= Recorded data =
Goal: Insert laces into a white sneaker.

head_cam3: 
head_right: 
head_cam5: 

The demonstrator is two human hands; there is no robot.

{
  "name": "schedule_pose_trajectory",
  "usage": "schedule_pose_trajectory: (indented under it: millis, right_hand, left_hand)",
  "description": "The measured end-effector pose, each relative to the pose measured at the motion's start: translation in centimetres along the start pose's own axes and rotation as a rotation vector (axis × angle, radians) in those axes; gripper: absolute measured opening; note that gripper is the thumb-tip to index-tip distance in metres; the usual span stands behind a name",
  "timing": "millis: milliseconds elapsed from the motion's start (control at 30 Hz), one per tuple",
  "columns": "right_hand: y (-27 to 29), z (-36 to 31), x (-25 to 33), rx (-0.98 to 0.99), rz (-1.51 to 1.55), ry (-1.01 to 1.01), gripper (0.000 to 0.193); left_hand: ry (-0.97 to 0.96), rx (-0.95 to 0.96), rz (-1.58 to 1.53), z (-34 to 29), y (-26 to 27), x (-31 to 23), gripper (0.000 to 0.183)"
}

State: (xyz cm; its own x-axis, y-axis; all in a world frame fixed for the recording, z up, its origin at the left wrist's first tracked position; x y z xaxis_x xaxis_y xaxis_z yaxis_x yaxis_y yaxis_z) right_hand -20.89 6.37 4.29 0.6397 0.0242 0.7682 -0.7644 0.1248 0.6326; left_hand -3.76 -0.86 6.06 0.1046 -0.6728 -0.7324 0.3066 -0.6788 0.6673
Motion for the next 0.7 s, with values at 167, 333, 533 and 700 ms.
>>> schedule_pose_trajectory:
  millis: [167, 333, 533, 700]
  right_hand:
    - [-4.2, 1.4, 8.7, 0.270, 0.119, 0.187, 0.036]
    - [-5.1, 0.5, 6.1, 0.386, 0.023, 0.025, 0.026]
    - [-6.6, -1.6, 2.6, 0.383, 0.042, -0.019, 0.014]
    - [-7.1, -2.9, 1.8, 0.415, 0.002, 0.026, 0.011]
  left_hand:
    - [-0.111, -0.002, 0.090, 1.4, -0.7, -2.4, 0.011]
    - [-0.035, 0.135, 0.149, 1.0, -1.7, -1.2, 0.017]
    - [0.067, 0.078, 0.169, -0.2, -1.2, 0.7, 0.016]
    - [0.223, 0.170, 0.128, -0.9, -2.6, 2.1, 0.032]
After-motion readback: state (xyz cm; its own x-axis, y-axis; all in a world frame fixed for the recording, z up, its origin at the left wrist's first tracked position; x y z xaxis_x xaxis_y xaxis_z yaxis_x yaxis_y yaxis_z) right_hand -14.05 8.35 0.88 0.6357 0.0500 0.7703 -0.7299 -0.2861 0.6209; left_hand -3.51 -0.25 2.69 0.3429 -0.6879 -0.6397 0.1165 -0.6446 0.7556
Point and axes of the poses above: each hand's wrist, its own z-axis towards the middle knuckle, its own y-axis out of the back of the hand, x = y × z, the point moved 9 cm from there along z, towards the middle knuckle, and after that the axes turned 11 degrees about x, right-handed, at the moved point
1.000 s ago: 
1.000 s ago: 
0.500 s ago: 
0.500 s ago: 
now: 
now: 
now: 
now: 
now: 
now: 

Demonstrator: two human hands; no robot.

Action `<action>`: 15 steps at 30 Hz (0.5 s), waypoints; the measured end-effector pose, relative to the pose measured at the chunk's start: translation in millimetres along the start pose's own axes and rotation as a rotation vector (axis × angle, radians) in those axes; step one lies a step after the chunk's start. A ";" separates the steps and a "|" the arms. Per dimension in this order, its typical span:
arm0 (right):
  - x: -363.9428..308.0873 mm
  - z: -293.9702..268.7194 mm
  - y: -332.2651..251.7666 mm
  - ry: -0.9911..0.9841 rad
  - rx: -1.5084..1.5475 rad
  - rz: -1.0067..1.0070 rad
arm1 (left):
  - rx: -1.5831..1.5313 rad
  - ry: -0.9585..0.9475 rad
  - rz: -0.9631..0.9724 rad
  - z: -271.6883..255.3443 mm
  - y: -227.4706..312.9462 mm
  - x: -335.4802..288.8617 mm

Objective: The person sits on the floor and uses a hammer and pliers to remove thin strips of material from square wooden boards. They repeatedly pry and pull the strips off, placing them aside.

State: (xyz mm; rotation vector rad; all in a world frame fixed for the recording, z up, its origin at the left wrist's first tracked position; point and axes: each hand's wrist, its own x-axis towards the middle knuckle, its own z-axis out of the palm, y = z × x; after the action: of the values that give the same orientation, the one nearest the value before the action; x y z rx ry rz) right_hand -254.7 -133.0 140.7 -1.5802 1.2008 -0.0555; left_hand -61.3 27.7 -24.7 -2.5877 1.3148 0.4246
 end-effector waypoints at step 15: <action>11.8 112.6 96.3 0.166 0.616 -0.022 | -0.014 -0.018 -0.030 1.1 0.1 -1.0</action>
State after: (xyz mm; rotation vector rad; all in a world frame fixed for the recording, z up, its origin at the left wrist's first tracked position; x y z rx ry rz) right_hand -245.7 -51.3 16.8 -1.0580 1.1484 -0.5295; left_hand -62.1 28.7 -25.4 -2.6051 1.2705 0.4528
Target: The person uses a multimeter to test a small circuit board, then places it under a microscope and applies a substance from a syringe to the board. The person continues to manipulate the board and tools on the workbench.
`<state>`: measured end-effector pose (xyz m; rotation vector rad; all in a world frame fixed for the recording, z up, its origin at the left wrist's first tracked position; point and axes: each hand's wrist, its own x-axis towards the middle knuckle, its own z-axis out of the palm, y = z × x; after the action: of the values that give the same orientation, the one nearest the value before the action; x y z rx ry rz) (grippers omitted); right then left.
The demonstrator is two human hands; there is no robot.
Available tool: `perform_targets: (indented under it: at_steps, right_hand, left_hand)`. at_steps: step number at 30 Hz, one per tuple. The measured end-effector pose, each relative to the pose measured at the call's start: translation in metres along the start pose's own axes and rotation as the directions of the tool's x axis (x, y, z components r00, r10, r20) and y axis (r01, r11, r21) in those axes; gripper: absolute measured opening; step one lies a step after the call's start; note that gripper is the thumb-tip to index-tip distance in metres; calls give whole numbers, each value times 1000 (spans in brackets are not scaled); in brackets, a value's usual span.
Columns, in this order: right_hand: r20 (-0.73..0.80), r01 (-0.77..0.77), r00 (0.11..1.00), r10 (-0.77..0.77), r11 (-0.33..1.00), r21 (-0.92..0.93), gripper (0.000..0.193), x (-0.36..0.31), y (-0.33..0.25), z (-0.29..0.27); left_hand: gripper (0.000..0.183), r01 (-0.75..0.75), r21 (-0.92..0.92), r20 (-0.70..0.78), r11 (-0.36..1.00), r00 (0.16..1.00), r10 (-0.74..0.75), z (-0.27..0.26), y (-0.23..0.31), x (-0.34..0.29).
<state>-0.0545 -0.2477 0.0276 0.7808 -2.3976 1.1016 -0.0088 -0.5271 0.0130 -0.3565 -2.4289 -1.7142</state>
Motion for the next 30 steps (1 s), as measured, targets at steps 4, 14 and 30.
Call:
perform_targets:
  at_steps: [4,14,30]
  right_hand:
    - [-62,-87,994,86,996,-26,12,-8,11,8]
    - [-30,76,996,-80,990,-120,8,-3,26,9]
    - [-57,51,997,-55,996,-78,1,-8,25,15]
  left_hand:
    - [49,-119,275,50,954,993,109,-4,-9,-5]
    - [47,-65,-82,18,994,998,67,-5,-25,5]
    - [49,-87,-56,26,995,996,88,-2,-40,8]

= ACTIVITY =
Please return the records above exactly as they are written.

= SOLUTION =
Goal: Insert laces into a white sneaker.

head_cam3: 
head_right: 
head_cam5: 

The demonstrator is two human hands; there is no robot.

{
  "name": "schedule_pose_trajectory",
  "usage": "schedule_pose_trajectory: (indented under it: millis, right_hand, left_hand)",
  "description": "The measured end-effector pose, each relative to the pose measured at the motion's start: translation in centimetres along the start pose's own axes and rotation as a rotation vector (axis × angle, radians) in those axes; gripper: absolute measured opening; note that gripper is the thumb-tip to index-tip distance in metres; the usual span stands behind a name",
  "timing": "millis: milliseconds elapsed from the motion's start (control at 30 Hz), one per tuple",
  "columns": "right_hand: y (-27 to 29), z (-36 to 31), x (-25 to 33), rx (-0.98 to 0.99), rz (-1.51 to 1.55), ry (-1.01 to 1.01), gripper (0.000 to 0.193); left_hand: ry (-0.97 to 0.96), rx (-0.95 to 0.96), rz (-1.58 to 1.53), z (-34 to 29), y (-26 to 27), x (-31 to 23), gripper (0.000 to 0.183)"
}

State: (xyz cm; its own x-axis, y-axis; all in a world frame fixed for the recording, z up, its origin at the left wrist's first tracked position; x y z xaxis_x xaxis_y xaxis_z yaxis_x yaxis_y yaxis_z) right_hand -20.89 6.37 4.29 0.6397 0.0242 0.7682 -0.7644 0.1248 0.6326; left_hand -3.76 -0.86 6.06 0.1046 -0.6728 -0.7324 0.3066 -0.6788 0.6673
Motion for the next 0.7 s, with values at 167, 333, 533 and 700 ms.
>>> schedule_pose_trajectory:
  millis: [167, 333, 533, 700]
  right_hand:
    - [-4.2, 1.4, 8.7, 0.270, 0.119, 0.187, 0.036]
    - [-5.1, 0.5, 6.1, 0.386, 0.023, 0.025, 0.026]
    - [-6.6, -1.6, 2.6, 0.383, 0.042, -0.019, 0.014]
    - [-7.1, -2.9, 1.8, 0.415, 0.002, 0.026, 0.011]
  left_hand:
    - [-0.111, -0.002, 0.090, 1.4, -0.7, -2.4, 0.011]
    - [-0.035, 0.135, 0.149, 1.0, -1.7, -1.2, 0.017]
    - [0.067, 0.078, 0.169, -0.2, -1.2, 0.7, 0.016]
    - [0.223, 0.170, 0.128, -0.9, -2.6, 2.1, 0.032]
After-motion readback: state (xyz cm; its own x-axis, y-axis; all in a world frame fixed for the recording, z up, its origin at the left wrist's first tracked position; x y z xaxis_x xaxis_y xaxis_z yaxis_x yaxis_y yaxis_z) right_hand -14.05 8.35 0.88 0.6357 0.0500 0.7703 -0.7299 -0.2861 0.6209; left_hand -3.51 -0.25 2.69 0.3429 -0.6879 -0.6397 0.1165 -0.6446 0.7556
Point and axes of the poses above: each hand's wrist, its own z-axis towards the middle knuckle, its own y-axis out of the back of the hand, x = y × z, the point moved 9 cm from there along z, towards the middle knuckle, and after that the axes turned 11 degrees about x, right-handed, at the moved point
1.000 s ago: 
1.000 s ago: 
0.500 s ago: 
0.500 s ago: 
now: 
now: 
now: 
now: 
now: 
now: 

Demonstrator: two human hands; no robot.

Action `<action>`: 15 steps at 30 Hz (0.5 s), waypoints; the measured end-effector pose, relative to the pose measured at the chunk's start: translation in millimetres along the start pose's own axes and rotation as a rotation vector (axis × angle, radians) in those axes; step one lies a step after the chunk's start. A ";" separates the steps and a "|" the arms. Per dimension in this order, its typical span:
arm0 (right):
  - x: -363.9428..308.0873 mm
  - z: -293.9702..268.7194 mm
  - y: -332.2651..251.7666 mm
  - ry: -0.9911..0.9841 rad
  - rx: -1.5084..1.5475 rad
  - rz: -1.0067..1.0070 rad
arm1 (left):
  - rx: -1.5831..1.5313 rad
  - ry: -0.9585..0.9475 rad
  - rz: -0.9631..0.9724 rad
  - z: -271.6883..255.3443 mm
  - y: -227.4706..312.9462 mm
  - x: -335.4802..288.8617 mm

Objective: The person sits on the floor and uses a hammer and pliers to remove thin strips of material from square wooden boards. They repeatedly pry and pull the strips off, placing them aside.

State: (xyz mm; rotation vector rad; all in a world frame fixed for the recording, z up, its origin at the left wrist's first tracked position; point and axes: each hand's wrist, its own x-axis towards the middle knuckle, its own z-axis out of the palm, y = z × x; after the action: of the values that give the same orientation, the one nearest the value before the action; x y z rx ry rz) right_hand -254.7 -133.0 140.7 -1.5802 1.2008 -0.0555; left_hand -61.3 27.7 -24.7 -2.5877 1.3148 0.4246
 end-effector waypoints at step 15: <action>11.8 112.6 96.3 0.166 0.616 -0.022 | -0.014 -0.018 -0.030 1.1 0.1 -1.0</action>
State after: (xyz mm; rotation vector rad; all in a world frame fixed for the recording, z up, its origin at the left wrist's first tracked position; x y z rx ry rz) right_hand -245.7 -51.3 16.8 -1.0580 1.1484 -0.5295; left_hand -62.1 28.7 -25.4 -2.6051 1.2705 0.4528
Target: The person uses a multimeter to test a small circuit board, then places it under a microscope and applies a substance from a syringe to the board. The person continues to manipulate the board and tools on the workbench.
`<state>`: measured end-effector pose (xyz m; rotation vector rad; all in a world frame fixed for the recording, z up, its origin at the left wrist's first tracked position; point and axes: each hand's wrist, its own x-axis towards the middle knuckle, its own z-axis out of the palm, y = z × x; after the action: of the values that give the same orientation, the one nearest the value before the action; x y z rx ry rz) (grippers omitted); right then left.
The demonstrator is two human hands; there is no robot.
Available tool: `perform_targets: (indented under it: at_steps, right_hand, left_hand)`. at_steps: step number at 30 Hz, one per tuple. The measured end-effector pose, each relative to the pose measured at the call's start: translation in metres along the start pose's own axes and rotation as the directions of the tool's x axis (x, y, z components r00, r10, r20) and y axis (r01, r11, r21) in those axes; gripper: absolute measured opening; step one lies a step after the call's start; note that gripper is the thumb-tip to index-tip distance in metres; calls give whole numbers, each value times 1000 (spans in brackets are not scaled); in brackets, a value's usual span.
Columns, in this order: right_hand: r20 (-0.73..0.80), r01 (-0.77..0.77), r00 (0.11..1.00), r10 (-0.77..0.77), r11 (-0.33..1.00), r21 (-0.92..0.93), gripper (0.000..0.193), x (-0.36..0.31), y (-0.33..0.25), z (-0.29..0.27); left_hand: gripper (0.000..0.183), r01 (-0.75..0.75), r21 (-0.92..0.92), r20 (-0.70..0.78), r11 (-0.36..1.00), r00 (0.16..1.00), r10 (-0.74..0.75), z (-0.27..0.26), y (-0.23..0.31), x (-0.34..0.29).
<state>-0.0545 -0.2477 0.0276 0.7808 -2.3976 1.1016 -0.0088 -0.5271 0.0130 -0.3565 -2.4289 -1.7142</state>
Motion for the next 30 steps (1 s), as measured, targets at steps 4, 14 and 30.
Call:
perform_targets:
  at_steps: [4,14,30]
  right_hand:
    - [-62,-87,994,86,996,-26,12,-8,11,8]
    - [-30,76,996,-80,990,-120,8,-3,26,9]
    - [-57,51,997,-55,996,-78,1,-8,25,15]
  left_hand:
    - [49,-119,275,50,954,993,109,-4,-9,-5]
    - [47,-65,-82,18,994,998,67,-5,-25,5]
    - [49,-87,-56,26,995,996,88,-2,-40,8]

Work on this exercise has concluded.